#### Work item:
Your answer should be the lines below from the one holding "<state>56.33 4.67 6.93" through the one holding "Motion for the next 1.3", copied exactly and with nothing else.
BEGIN Records provided
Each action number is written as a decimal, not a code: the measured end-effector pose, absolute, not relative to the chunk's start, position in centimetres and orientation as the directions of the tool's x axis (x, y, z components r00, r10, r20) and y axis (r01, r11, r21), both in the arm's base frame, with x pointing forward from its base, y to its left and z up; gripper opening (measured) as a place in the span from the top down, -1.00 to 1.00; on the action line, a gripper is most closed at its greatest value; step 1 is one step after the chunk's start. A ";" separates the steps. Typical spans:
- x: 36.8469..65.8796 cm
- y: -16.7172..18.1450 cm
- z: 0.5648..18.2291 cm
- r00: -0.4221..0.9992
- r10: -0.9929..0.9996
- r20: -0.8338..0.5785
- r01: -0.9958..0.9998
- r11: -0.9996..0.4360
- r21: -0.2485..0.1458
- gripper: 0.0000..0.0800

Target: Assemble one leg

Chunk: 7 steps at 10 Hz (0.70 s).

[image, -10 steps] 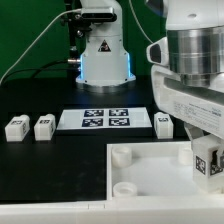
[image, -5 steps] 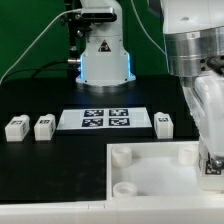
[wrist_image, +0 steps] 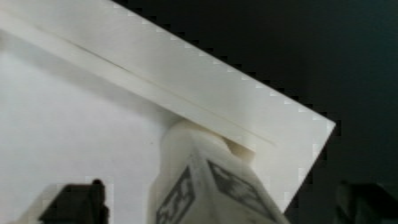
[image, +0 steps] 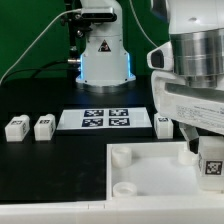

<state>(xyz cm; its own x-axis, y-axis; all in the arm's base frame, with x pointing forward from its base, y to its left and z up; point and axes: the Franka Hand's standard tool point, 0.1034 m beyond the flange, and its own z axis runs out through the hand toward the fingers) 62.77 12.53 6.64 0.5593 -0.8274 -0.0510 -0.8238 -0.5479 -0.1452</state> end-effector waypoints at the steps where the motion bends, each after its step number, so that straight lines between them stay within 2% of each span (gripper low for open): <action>1: 62.8 12.4 6.6 0.633 -0.774 -0.037 -0.769 -0.622 -0.149 -0.62; 4: 62.8 12.3 6.7 0.849 -0.527 0.019 -0.520 -0.842 -0.143 -0.62; 6: 63.0 12.4 6.8 0.974 -0.212 0.081 -0.205 -0.975 -0.087 -0.62; 7: 63.0 12.3 6.8 0.985 -0.147 0.087 -0.140 -0.987 -0.080 -0.62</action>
Offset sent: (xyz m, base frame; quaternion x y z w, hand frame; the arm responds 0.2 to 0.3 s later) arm 0.0000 0.0000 0.0000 0.0000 0.0000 -0.2667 0.9638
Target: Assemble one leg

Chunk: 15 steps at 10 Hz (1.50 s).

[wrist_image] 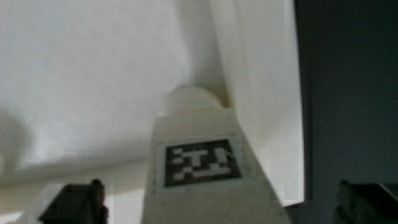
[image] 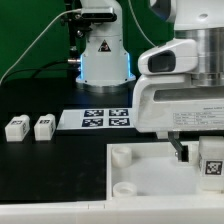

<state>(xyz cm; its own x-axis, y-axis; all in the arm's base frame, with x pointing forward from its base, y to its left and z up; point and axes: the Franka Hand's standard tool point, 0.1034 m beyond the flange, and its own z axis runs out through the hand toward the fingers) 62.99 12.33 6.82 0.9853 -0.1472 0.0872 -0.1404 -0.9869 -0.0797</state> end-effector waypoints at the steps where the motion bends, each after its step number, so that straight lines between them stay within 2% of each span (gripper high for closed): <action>1: 63.0 12.3 6.8 0.983 -0.161 0.086 -0.154 -0.985 -0.082 -0.62; 2: 63.0 12.3 6.8 0.978 -0.189 0.083 -0.182 -0.979 -0.086 -0.62; 3: 63.0 12.3 6.8 0.978 -0.192 0.083 -0.185 -0.979 -0.086 -0.34; 4: 63.0 12.4 6.8 0.959 -0.273 0.074 -0.265 -0.959 -0.096 -0.34; 5: 62.9 12.4 6.8 0.928 -0.366 0.062 -0.359 -0.928 -0.104 0.12; 6: 62.9 12.2 6.7 0.905 -0.423 0.054 -0.416 -0.903 -0.106 0.26; 9: 63.0 12.1 6.7 0.717 -0.697 0.009 -0.691 -0.712 -0.128 0.26; 12: 63.0 12.1 6.6 0.351 -0.934 -0.065 -0.931 -0.341 -0.126 0.26; 14: 62.9 12.7 6.7 -0.003 -0.990 -0.138 -0.995 0.017 -0.095 0.26; 15: 62.9 12.9 6.6 -0.182 -0.966 -0.182 -0.978 0.197 -0.067 0.26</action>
Offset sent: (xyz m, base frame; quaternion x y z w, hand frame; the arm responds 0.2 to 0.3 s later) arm 0.0000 0.0000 0.0000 0.0000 0.0000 0.0899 0.9960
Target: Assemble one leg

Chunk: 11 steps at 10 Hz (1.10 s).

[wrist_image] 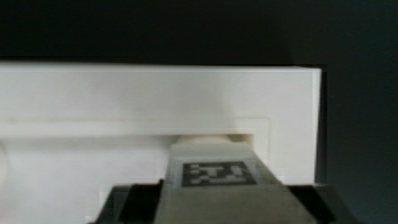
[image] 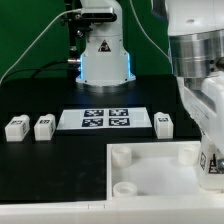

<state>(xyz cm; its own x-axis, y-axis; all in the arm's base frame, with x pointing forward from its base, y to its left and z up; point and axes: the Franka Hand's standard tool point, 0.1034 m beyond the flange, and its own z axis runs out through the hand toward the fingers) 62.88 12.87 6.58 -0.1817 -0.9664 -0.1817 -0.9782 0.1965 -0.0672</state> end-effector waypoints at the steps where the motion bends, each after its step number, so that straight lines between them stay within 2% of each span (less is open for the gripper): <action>1: 62.8 12.9 6.5 -0.260 -0.945 -0.199 -0.960 0.274 -0.050 0.26; 3: 62.8 12.9 6.5 -0.197 -0.961 -0.195 -0.975 0.213 -0.062 0.23; 4: 62.8 13.0 6.5 -0.196 -0.961 -0.195 -0.975 0.211 -0.061 -0.28; 5: 62.6 12.9 6.3 -0.011 -0.985 -0.171 -0.995 0.027 -0.091 -0.28; 6: 62.6 12.6 6.3 0.194 -0.970 -0.145 -0.976 -0.177 -0.124 -0.55; 7: 62.7 12.4 6.3 0.295 -0.946 -0.131 -0.951 -0.277 -0.139 -0.60; 8: 62.6 12.2 6.3 0.470 -0.878 -0.094 -0.878 -0.454 -0.152 -0.60; 9: 62.6 12.2 6.3 0.587 -0.807 -0.064 -0.805 -0.573 -0.156 -0.62; 11: 62.7 12.0 6.3 0.712 -0.701 -0.032 -0.696 -0.700 -0.162 -0.62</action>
Offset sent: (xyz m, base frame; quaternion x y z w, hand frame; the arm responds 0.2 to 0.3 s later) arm 0.0000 0.0000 0.0000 0.0000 0.0000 0.0000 1.0000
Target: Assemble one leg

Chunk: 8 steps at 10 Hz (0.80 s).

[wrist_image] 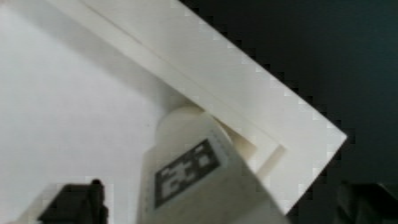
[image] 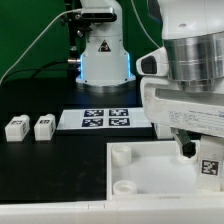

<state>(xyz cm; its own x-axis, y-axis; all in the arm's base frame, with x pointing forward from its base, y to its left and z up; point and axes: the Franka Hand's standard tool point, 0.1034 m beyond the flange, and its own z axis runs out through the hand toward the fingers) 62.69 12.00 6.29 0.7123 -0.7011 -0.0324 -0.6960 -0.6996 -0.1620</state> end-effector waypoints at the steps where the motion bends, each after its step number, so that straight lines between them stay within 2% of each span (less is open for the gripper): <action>1: 62.7 12.0 6.3 0.762 -0.647 -0.020 -0.641 -0.750 -0.163 -0.62; 3: 62.7 11.8 6.3 0.860 -0.509 0.012 -0.501 -0.851 -0.156 -0.62; 4: 62.9 12.0 6.5 0.943 -0.329 0.056 -0.322 -0.940 -0.115 -0.62; 5: 62.9 12.3 6.5 0.964 -0.254 0.072 -0.247 -0.965 -0.092 -0.62; 6: 62.9 12.2 6.5 0.948 -0.313 0.064 -0.305 -0.947 -0.102 -0.62; 7: 62.9 12.1 6.5 0.948 -0.313 0.064 -0.306 -0.947 -0.102 -0.40; 8: 62.9 12.2 6.5 0.928 -0.367 0.057 -0.360 -0.927 -0.108 0.06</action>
Offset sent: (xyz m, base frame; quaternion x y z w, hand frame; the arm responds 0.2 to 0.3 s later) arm 0.0044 0.0022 0.0056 -0.0760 0.0278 -0.4354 0.8966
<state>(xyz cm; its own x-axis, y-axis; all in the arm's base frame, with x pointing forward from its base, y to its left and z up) 62.90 12.23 6.52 0.9284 -0.3671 0.0572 -0.3597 -0.9267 -0.1084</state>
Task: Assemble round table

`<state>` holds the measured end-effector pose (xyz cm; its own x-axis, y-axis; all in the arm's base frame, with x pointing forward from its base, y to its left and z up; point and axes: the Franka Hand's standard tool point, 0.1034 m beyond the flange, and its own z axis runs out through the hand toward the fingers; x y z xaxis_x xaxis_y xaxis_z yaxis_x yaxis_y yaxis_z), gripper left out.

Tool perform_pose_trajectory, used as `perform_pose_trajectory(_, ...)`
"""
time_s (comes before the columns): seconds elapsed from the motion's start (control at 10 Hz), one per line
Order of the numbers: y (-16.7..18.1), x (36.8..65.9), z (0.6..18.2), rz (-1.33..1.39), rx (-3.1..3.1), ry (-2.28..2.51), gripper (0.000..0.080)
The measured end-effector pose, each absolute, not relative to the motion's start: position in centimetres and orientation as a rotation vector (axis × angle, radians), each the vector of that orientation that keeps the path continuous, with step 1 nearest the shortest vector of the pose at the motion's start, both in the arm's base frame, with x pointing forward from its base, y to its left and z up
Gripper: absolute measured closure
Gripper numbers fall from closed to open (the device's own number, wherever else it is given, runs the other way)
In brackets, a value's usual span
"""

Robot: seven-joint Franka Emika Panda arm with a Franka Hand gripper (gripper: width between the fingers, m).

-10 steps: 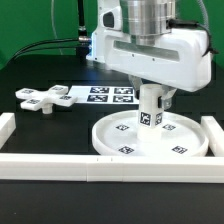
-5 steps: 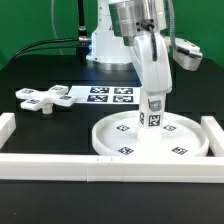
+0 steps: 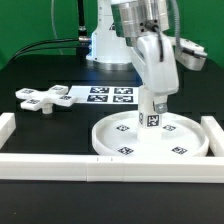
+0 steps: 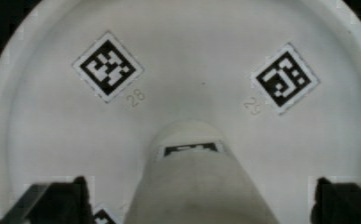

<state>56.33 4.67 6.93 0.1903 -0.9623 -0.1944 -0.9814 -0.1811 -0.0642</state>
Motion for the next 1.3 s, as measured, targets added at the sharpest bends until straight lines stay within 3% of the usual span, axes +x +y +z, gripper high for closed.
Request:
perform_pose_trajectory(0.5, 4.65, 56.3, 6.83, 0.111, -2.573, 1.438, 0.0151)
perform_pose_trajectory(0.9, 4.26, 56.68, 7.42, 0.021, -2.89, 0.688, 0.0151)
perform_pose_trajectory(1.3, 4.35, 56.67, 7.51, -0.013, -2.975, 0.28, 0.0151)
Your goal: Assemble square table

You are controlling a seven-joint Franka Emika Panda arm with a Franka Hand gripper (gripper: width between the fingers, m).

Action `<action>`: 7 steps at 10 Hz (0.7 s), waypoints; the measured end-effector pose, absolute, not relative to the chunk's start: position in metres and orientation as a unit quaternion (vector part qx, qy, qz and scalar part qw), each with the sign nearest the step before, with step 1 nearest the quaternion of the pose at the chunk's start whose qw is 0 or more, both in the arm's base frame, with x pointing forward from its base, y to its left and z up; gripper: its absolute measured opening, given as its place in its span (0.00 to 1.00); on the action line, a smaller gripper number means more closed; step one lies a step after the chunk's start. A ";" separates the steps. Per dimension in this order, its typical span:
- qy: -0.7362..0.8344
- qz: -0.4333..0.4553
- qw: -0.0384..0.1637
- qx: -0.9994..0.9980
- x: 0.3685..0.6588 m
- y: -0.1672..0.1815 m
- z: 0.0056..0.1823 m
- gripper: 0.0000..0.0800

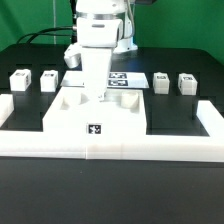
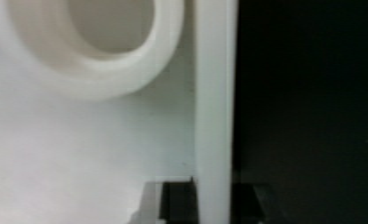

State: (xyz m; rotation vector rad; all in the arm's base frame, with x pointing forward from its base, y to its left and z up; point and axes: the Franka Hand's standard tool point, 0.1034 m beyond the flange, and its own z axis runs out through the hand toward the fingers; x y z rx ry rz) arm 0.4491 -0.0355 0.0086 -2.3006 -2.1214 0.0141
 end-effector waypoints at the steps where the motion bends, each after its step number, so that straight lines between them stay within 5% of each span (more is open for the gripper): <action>1: -0.678 0.005 0.006 -0.735 0.449 -0.036 0.009 0.07; 3: -0.677 0.004 0.006 -0.736 0.449 -0.035 0.009 0.07; 7: -0.678 -0.015 0.013 -0.735 0.468 0.028 0.011 0.07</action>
Offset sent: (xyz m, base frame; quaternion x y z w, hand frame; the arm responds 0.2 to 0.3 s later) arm 0.0126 0.0581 0.0026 -0.0147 0.0230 -0.0354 0.9990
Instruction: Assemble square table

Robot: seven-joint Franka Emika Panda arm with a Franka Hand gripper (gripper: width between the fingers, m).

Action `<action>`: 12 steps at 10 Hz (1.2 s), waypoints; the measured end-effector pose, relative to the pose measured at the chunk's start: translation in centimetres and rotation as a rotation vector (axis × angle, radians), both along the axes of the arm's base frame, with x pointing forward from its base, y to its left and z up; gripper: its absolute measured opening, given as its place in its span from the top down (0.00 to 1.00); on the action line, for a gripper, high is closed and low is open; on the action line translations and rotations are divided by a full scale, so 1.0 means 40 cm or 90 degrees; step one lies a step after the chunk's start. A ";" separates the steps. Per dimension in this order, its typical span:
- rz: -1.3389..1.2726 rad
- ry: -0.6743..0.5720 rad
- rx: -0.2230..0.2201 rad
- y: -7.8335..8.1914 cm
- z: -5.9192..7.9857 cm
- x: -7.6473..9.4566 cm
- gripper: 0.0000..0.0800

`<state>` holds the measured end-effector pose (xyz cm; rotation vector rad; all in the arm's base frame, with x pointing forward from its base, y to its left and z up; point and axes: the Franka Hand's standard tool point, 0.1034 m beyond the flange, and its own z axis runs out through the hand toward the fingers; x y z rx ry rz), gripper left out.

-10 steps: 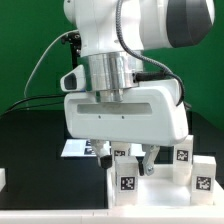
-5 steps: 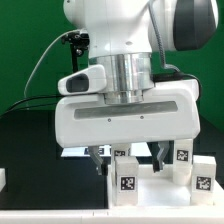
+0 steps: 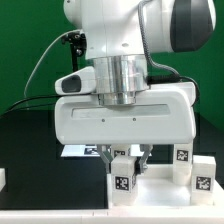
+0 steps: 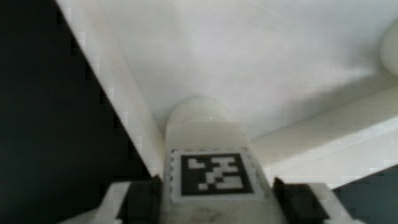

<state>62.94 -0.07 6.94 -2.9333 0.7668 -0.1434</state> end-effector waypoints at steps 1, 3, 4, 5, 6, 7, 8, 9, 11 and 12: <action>-0.101 0.009 0.010 0.000 0.000 0.003 0.64; -0.329 0.027 0.042 0.006 -0.001 0.005 0.64; -0.484 0.039 0.078 0.008 0.000 0.006 0.64; -0.586 0.050 0.100 0.007 0.000 0.008 0.64; -0.620 0.055 0.105 0.007 0.000 0.008 0.64; -0.665 0.060 0.110 0.011 0.000 0.007 0.64; -0.700 0.064 0.114 0.012 -0.001 0.007 0.64; -0.745 0.069 0.120 0.012 -0.002 0.006 0.64; -0.907 0.098 0.143 0.013 0.001 0.005 0.64; -0.999 0.108 0.152 -0.001 0.000 0.003 0.64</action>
Offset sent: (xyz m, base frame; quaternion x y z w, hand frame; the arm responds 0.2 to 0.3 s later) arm 0.0215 0.0118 -0.0047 0.0906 -0.0086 0.5446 0.8338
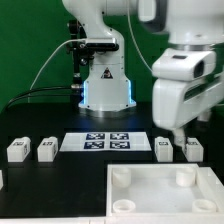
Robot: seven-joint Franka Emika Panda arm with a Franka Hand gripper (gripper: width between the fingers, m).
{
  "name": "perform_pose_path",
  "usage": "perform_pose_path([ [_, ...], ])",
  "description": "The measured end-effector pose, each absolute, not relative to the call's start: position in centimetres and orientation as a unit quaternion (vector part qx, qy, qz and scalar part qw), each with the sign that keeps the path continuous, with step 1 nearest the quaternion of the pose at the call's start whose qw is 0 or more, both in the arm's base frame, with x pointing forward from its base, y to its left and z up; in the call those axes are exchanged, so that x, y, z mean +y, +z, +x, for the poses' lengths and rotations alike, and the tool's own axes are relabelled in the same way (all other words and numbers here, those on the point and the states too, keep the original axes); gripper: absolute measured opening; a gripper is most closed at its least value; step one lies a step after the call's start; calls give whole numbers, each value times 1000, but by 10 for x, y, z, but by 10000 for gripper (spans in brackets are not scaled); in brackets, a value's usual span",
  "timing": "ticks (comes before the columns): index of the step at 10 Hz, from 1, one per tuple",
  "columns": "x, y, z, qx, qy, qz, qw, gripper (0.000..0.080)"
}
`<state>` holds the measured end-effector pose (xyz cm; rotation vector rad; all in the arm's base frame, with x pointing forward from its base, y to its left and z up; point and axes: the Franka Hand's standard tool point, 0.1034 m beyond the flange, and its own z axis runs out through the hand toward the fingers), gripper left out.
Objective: Assemble one leg
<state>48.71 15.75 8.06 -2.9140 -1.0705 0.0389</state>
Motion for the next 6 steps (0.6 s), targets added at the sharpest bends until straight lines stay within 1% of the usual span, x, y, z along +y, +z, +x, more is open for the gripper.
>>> perform_pose_path([
  [3,158,80,487,-219,16,-975,23,649],
  [4,161,78,483,-156,19,-987,28,649],
  [5,166,70,468,-92,30,-995,29,649],
  [6,174,66,455,-80,40,-996,25,649],
])
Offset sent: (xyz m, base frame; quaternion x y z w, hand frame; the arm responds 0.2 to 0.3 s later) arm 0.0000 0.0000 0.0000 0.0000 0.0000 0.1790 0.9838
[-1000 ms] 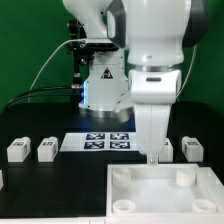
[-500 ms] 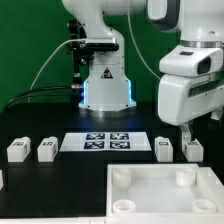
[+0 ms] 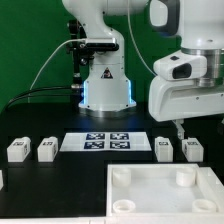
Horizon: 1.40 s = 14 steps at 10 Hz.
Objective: Assemble one leg
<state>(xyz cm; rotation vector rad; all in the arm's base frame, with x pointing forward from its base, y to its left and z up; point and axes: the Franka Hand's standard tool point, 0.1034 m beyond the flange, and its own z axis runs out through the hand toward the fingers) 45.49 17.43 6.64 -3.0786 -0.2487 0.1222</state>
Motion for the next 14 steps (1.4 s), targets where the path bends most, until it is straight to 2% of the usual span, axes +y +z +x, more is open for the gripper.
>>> perform_pose_path([
  [3,179,59,444,-99,53,-993,24,649],
  [4,179,61,439,-102,112,-988,8,649],
  [8,177,59,442,-103,268,-958,-16,649],
  [9,173,60,433,-102,321,-941,-26,649],
  [10,175,53,425,-82,377,-922,-32,649],
  [11,176,43,426,-82,396,-914,-34,649],
  [14,177,34,420,-84,390,-916,-33,649],
])
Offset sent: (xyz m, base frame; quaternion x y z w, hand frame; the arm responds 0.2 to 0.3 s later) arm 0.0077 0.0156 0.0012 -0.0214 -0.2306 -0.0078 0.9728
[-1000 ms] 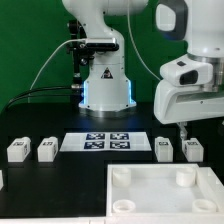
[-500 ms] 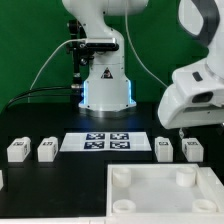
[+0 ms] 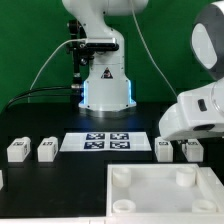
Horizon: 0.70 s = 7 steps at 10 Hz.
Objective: Assemble one leg
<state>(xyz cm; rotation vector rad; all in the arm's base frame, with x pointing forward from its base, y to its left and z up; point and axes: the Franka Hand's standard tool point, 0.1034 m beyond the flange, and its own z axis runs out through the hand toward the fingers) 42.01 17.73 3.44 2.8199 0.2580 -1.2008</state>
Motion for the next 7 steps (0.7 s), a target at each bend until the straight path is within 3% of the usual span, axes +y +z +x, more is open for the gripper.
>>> perform_pose_path([
  [7,181,12,404,70,-412,908,30,649],
])
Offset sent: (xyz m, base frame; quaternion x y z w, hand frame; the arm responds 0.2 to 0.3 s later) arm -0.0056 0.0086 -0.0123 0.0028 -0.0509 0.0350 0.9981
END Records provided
#### Written reply:
<state>56.33 4.67 6.93 0.1903 -0.9623 -0.1944 -0.9814 -0.1811 -0.0642</state>
Motion for the next 1.3 s, as measured, targets added at the sharpest bends until straight lines stay within 3% of the usual span, axes +x +y +z, gripper high for closed.

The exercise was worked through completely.